ASSIGNMENT
Find "of the round" in the data, then restate the line it sits in and every later line word for word, ending with the last line.
......
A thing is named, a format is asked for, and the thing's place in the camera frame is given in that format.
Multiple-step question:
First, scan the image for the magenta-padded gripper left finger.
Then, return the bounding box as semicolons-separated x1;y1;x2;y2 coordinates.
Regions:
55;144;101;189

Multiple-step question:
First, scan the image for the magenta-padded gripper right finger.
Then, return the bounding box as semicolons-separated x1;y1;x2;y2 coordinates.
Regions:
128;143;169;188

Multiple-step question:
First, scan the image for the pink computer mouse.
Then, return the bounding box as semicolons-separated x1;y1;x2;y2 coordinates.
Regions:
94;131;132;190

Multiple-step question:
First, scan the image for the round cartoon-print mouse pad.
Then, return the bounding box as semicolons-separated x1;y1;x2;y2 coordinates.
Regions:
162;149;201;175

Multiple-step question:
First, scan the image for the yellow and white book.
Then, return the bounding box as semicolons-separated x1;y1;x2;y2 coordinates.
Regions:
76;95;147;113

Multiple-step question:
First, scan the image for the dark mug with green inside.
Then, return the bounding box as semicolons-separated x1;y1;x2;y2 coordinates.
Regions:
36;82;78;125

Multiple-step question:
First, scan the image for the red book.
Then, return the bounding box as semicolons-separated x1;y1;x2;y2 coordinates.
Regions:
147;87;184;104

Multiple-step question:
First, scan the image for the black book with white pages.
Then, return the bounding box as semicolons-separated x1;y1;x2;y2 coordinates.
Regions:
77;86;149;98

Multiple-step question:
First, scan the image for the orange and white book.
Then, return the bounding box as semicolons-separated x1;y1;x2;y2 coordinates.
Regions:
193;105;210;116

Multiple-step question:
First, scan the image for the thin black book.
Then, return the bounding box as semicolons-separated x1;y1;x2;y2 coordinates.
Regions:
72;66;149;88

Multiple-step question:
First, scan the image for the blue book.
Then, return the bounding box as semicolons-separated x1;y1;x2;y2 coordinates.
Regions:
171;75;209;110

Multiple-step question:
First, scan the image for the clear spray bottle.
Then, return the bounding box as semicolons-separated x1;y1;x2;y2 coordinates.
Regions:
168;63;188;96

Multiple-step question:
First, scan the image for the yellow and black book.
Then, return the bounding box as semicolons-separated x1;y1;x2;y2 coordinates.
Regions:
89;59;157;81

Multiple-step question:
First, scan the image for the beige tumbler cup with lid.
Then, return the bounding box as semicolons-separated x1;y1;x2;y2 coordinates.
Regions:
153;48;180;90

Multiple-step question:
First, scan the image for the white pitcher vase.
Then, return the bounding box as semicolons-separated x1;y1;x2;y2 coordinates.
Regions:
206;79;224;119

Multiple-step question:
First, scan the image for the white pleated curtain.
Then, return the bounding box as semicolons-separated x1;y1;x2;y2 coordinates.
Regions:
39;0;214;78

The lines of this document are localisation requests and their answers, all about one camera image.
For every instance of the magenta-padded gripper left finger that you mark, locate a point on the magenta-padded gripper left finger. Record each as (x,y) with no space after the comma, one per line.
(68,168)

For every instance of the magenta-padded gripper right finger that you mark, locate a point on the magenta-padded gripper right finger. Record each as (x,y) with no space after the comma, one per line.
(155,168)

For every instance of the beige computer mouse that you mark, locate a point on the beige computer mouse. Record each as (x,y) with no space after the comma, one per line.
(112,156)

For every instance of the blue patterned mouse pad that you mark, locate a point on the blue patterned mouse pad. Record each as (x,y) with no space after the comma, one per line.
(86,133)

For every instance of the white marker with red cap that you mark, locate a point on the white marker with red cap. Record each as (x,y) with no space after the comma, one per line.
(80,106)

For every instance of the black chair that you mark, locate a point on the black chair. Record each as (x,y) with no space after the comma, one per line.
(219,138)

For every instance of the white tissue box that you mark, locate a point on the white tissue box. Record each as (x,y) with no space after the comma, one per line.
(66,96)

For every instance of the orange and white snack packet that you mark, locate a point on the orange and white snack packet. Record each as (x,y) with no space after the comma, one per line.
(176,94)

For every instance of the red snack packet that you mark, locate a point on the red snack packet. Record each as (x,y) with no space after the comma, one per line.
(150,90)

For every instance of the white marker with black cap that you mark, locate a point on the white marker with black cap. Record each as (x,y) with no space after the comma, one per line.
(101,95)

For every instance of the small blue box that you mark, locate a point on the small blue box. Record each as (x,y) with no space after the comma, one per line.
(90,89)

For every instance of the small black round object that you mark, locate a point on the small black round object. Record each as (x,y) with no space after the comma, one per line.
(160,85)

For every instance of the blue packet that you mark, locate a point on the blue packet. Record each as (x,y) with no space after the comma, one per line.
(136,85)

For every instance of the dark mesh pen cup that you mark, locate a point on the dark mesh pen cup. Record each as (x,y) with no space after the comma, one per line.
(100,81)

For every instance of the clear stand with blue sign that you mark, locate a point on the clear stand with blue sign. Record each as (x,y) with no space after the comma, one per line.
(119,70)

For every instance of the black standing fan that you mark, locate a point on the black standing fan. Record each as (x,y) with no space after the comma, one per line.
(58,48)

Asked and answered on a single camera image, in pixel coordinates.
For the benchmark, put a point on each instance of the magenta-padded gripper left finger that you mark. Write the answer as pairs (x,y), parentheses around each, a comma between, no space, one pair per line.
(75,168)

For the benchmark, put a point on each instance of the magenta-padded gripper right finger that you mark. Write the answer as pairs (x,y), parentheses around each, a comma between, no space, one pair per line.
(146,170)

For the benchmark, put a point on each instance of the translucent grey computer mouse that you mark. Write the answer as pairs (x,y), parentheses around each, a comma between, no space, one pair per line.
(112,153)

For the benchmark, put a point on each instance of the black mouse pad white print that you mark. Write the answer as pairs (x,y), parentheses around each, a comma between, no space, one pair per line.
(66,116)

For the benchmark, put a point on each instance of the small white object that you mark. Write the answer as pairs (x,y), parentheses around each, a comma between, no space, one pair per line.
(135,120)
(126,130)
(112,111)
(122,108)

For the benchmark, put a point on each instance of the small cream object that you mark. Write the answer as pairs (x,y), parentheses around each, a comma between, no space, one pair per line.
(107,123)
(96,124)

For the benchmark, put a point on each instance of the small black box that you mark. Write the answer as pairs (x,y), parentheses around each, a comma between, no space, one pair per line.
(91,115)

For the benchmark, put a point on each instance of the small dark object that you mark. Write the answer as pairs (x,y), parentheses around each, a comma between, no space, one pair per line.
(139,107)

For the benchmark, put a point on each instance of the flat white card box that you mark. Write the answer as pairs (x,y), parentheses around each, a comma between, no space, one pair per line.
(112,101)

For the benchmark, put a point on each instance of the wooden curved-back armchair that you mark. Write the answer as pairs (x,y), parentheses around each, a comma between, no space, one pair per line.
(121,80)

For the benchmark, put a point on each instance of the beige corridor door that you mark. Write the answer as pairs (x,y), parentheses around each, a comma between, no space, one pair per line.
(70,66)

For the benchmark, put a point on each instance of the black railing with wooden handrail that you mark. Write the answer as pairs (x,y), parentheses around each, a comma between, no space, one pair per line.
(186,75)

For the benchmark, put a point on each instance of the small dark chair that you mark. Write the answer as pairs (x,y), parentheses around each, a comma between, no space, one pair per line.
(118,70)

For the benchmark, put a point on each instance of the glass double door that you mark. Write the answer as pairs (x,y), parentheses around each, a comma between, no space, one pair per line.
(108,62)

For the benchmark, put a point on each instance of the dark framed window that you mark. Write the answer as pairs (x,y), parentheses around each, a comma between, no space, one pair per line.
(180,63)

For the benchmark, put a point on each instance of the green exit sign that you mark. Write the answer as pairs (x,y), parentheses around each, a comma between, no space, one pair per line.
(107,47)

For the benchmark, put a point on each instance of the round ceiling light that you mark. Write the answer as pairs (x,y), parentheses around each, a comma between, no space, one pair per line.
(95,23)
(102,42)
......
SOLUTION FOR THIS EXERCISE
For the benchmark, put a point on each instance of the round ceiling light that you mark. Write the answer as pairs (x,y), parentheses around each, a comma between, no space, one pair per line.
(95,23)
(102,42)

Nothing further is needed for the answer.